■ Directions for this task ■
In the listing below, find the line that contains "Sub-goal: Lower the" and the line that contains "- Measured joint". Quote both and every line between them, exactly, and nothing more.

■ Dataset section ■
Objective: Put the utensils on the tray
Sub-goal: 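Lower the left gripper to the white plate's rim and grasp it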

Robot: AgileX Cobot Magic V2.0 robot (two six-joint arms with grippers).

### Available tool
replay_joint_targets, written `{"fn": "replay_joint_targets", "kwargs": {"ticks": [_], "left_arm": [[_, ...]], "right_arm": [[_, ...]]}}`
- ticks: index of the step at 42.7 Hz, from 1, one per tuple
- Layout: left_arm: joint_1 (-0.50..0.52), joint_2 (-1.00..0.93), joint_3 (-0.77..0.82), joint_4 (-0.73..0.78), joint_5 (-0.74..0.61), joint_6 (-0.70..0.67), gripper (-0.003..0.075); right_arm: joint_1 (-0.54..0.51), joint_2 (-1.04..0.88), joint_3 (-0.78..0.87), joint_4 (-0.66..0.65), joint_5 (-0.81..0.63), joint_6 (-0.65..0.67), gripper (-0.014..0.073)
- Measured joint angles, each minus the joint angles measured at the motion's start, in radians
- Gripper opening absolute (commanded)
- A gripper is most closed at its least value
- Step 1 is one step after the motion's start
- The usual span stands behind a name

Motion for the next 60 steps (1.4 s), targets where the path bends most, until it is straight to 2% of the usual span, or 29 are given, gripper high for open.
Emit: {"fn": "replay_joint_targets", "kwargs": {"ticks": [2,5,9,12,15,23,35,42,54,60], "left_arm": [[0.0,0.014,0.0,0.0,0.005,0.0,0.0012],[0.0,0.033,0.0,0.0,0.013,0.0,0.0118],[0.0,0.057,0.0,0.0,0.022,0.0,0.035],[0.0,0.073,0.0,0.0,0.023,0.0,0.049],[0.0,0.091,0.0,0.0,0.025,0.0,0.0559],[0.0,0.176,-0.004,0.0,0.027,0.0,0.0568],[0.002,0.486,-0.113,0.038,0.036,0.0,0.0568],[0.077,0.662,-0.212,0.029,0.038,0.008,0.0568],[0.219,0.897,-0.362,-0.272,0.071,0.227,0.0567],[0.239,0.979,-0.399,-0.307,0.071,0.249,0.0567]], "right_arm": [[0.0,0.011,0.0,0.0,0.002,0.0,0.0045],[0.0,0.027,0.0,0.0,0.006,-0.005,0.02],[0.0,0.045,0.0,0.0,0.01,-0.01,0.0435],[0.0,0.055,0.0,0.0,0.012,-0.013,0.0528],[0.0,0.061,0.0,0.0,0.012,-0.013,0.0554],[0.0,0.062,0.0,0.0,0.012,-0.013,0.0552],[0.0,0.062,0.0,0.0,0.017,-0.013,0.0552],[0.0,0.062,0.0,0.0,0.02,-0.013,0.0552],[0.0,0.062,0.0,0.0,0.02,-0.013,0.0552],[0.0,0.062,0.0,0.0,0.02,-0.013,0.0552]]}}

■ Solution ■
Sub-goal: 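Lower the left gripper to the white plate's rim and grasp it
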
Robot: AgileX Cobot Magic V2.0 robot (two six-joint arms with grippers).

### Available tool
replay_joint_targets, written `{"fn": "replay_joint_targets", "kwargs": {"ticks": [_], "left_arm": [[_, ...]], "right_arm": [[_, ...]]}}`
- ticks: index of the step at 42.7 Hz, from 1, one per tuple
- Layout: left_arm: joint_1 (-0.50..0.52), joint_2 (-1.00..0.93), joint_3 (-0.77..0.82), joint_4 (-0.73..0.78), joint_5 (-0.74..0.61), joint_6 (-0.70..0.67), gripper (-0.003..0.075); right_arm: joint_1 (-0.54..0.51), joint_2 (-1.04..0.88), joint_3 (-0.78..0.87), joint_4 (-0.66..0.65), joint_5 (-0.81..0.63), joint_6 (-0.65..0.67), gripper (-0.014..0.073)
- Measured joint angles, each minus the joint angles measured at the motion's start, in radians

This answer is complete as it stands.